**Problem requirements:** Omit the pictures and reproduce the rest of the listing exactly.

**Data below:**
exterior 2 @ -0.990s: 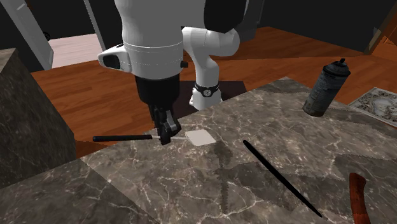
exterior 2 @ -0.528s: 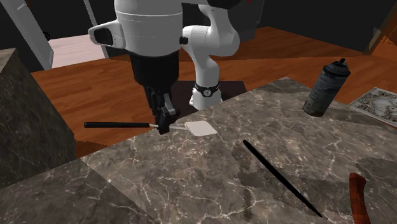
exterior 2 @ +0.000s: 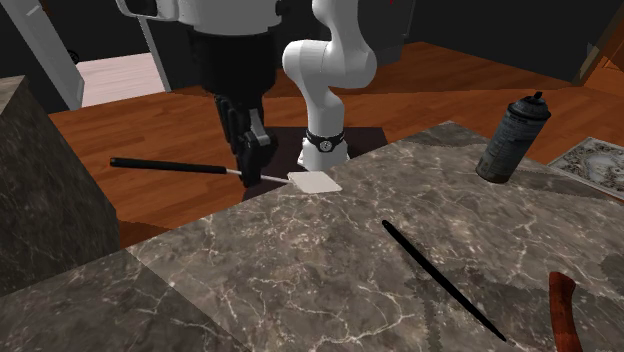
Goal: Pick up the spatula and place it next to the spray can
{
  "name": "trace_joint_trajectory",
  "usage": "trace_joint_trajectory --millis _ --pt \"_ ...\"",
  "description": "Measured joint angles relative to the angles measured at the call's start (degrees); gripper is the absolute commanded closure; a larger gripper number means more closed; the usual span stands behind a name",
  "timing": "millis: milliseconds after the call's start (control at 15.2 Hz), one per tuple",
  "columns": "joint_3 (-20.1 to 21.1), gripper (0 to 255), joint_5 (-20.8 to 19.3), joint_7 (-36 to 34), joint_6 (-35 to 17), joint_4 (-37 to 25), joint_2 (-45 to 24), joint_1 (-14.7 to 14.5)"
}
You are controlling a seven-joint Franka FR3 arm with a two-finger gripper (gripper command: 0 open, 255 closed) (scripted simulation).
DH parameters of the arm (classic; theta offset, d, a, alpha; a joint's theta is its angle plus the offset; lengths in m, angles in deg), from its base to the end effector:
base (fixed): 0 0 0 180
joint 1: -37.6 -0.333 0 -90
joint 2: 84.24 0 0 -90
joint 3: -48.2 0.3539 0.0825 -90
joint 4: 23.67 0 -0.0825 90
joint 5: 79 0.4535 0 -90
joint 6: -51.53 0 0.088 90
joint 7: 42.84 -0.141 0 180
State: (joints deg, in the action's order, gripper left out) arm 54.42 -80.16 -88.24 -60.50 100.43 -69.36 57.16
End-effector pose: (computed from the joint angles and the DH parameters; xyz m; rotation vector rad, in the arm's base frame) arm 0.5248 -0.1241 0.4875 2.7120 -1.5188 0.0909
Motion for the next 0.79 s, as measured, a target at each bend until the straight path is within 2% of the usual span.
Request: trace_joint_trajectory --millis 792 --pt "0.0 255 0.1 0.3 9.3 -8.8 0.5 0.0"
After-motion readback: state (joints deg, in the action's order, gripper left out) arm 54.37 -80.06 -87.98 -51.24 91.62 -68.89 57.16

**Response to the exercise:**
exterior 2 @ -0.990s: 
exterior 2 @ -0.528s: 
exterior 2 @ +0.000s: 
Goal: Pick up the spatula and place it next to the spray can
{
  "name": "trace_joint_trajectory",
  "usage": "trace_joint_trajectory --millis _ --pt \"_ ...\"",
  "description": "Measured joint angles relative to the angles measured at the call's start (degrees); gripper is the absolute commanded closure; a larger gripper number means more closed; the usual span stands behind a name",
  "timing": "millis: milliseconds after the call's start (control at 15.2 Hz), one per tuple",
  "columns": "joint_3 (-20.1 to 21.1), gripper (0 to 255), joint_5 (-20.8 to 19.3), joint_7 (-36 to 34), joint_6 (-35 to 17), joint_4 (-37 to 25), joint_2 (-45 to 24), joint_1 (-14.7 to 14.5)"
}
You are controlling a seven-joint Franka FR3 arm with a two-finger gripper (gripper command: 0 open, 255 closed) (scripted simulation).
DH parameters of the arm (classic; theta offset, d, a, alpha; a joint's theta is its angle plus the offset; lengths in m, angles in deg), from its base to the end effector:
base (fixed): 0 0 0 180
joint 1: -37.6 -0.333 0 -90
joint 2: 84.24 0 0 -90
joint 3: -48.2 0.3539 0.0825 -90
joint 4: 23.67 0 -0.0825 90
joint 5: 79 0.4535 0 -90
joint 6: -51.53 0 0.088 90
joint 7: 42.84 -0.141 0 180
State: (joints deg, in the action's order, gripper left out) arm 54.42 -80.16 -88.24 -60.50 100.43 -69.36 57.16
End-effector pose: (computed from the joint angles and the DH parameters; xyz m; rotation vector rad, in the arm's base frame) arm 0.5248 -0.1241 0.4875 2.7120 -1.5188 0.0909
Motion for the next 0.79 s, as measured, a target at each bend until the straight path is within 2% of the usual span.
Request: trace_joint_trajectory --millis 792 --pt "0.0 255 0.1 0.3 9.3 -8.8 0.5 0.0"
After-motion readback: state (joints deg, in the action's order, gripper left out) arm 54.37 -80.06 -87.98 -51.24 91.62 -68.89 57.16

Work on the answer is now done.